Dritte Idee: Grafisch nicht besonders hübsch, aber spielerisch toll ist Automobilista. Ich weiß nicht, wie gut das Ding mit Controller spielbar ist, aber auch dazu gibt es eine *kostenlose *Demo (eigentlich zum Vorgänger Stock Car Extreme, das aber im Grunde "nur" eine geringere Evolutionsstufe des Spiels darstellt). Die kostenlose Demo hört auf den Namen *Copa Petrobras de Marcas *und man fährt moderne brasilianische Tourenwagen mit Frontantrieb. Könnte mit Controller funktionieren, aber ich würd's auf jeden Fall erst antesten, bevor du die Vollversion kaufst. Copa Petrobras de Marcas ist technisch zwar nicht mehr ganz aktuell, bietet aber einen guten ersten Eindruck zum aktuellen (und auch schöneren) Hauptspiel Automobilista.

Die Grid-Reihe kann ich auch empfehlen, da vor allem den ersten Teil (*Race Driver Grid*) und *Grid Autosport*. Auch wenn Race Driver Grid schon einige Jahre auf dem Buckel hat: Es kann sich immer noch sehen lassen und macht auch ohne Lenkrad höllisch Spaß. Egal, ob man gegen die Uhr fährt oder allein. Autosport hab ich selbst nicht getestet, soll aber recht ähnlich sein mit modernerer Technik (und leider einer weniger schönen Cockpitperspektive, die inzwischen aber gepatcht sein könnte).


*edit*

Bis auf die Grid-Reihe sind die von mir genannten Spiele alle sehr simulationslastig, fahren sich also mit Lenkrad deutlich besser, als mit Controller, da mehr Präzision möglich und auch nötig ist, um schnelle Runden zu fahren. Von daher würde ich in allen Fällen erst einmal die kostenlosen Varianten antesten. *Assetto Corsa* wurde hier auch schon genannt ... ist auf jeden Fall derzeit meine Lieblingssim, aber auch da kann ich nicht 100%ig sagen, wie gut sich das Ding mit Controller steuern lässt. Kommt wohl auch auf's jeweilige Auto an. Ne kostenlose Demo zum antesten gibt's davon aber leider nicht.


----------



## 7LZ (3. Januar 2017)

Ich hatte Live for Speed empfohlen, aber mein Post ist irgendwie verschwunden.
LFS läuft sehr gut auf alten Rechnern. Die kostenlose Version bietet Stundenlang Spaß, ich habe die Demo ein Jahr lang gespielt vor ich die Vollversion (S2) gekauft habe. Die Fahr- und Reifenphysik ist sehr gut, und es ist sehr gut geeignet für freies Zeitfahren. Sogar die Zeiten von Streckenabschnitten werden eingeblendet.

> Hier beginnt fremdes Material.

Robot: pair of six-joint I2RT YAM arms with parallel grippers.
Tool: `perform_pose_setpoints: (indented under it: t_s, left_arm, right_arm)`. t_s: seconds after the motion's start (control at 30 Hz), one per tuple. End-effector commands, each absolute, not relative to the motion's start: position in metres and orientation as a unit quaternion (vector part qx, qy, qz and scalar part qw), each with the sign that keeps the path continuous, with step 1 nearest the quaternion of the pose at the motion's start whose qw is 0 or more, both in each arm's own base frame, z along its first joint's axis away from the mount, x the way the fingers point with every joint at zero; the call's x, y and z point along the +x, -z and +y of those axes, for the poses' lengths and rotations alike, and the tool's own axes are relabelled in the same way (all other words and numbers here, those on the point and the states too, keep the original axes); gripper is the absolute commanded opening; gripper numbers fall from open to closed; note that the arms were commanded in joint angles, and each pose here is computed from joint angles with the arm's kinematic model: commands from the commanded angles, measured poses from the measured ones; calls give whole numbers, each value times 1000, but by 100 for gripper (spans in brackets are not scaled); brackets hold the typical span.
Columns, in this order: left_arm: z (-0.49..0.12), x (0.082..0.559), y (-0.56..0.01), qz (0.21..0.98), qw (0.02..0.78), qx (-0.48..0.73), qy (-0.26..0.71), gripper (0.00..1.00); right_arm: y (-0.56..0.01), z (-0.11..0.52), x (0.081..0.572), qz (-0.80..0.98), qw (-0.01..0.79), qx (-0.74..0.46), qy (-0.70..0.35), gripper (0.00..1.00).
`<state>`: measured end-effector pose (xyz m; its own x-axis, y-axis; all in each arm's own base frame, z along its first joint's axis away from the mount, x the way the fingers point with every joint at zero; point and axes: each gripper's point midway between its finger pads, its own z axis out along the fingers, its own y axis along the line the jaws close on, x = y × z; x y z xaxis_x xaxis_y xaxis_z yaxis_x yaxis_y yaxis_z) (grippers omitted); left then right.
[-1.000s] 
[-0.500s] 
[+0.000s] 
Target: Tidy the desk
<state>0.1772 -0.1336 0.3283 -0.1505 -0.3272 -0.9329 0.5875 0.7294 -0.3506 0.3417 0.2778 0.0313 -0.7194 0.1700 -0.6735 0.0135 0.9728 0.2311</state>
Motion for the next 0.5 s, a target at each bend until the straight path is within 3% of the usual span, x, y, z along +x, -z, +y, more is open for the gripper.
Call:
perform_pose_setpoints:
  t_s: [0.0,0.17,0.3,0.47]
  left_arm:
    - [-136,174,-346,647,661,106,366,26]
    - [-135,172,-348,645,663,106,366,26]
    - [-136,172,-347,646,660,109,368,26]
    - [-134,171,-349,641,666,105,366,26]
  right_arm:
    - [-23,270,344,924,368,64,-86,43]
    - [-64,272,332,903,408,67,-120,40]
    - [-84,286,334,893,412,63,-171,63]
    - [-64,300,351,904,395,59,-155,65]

Falls mein Post absichtlich gelöscht wurde bitte wenigstens eine kleine Nachricht an mich das nächste mal.


----------



## Batze (3. Januar 2017)

Neawoulf schrieb:


> Zweite Idee wäre *RaceRoom Racing Experience*. Das *Grundspiel *(mit recht wenig Content) ist *kostenlos*, weiterer Content kostet Geld. Auch da gibt es immer wieder offizielle Zeitfahrherausforderungen, bei denen man teilweise sogar Hardware gewinnen kann (zuletzt ein Thrustmaster TS PC Lenkrad). Es gibt verschiedene Realismuseinstellungen, so dass das Spiel auch mit nem Controller gut spielbar sein sollte. Wie gesagt: Grundspiel ist kostenlos, anprobieren kann also nicht schaden.


Wäre von mir sogar die Top Empfehlung gewesen. Denn gerade auch im kostenlosem Game kann man seine Zeiten in einer Rangliste auch mit anderen vergleichen. Und das Spiel ist mit seinen vielen Einstellungen auch gut mit Pad spielbar.

Ansonsten noch GTR 1/2 werfe ich mal in den Raum die auch beide sehr Günstig zu kaufen sind. Mal Online schauen oder noch besser Media Markt/Saturn, hab ich da schon für weit unter 10€ gesehen. Eventuell bekommst du es auch ganz Kostenlos, oder für Porto Kosten, gab es nämlich mal bei ComputerBild Spiele als Game.


----------



## Dragnir (2. Februar 2017)

zu Assetto Corsa: Wenn Du dich da beim Zeitfahren/Hotlapping verbesserst, wird automatisch der Ghost eines schnelleren Fahrers geladen. Auf der Strecke. Während Du fährst.
Finde ich persönlich sehr gut gemacht.


----------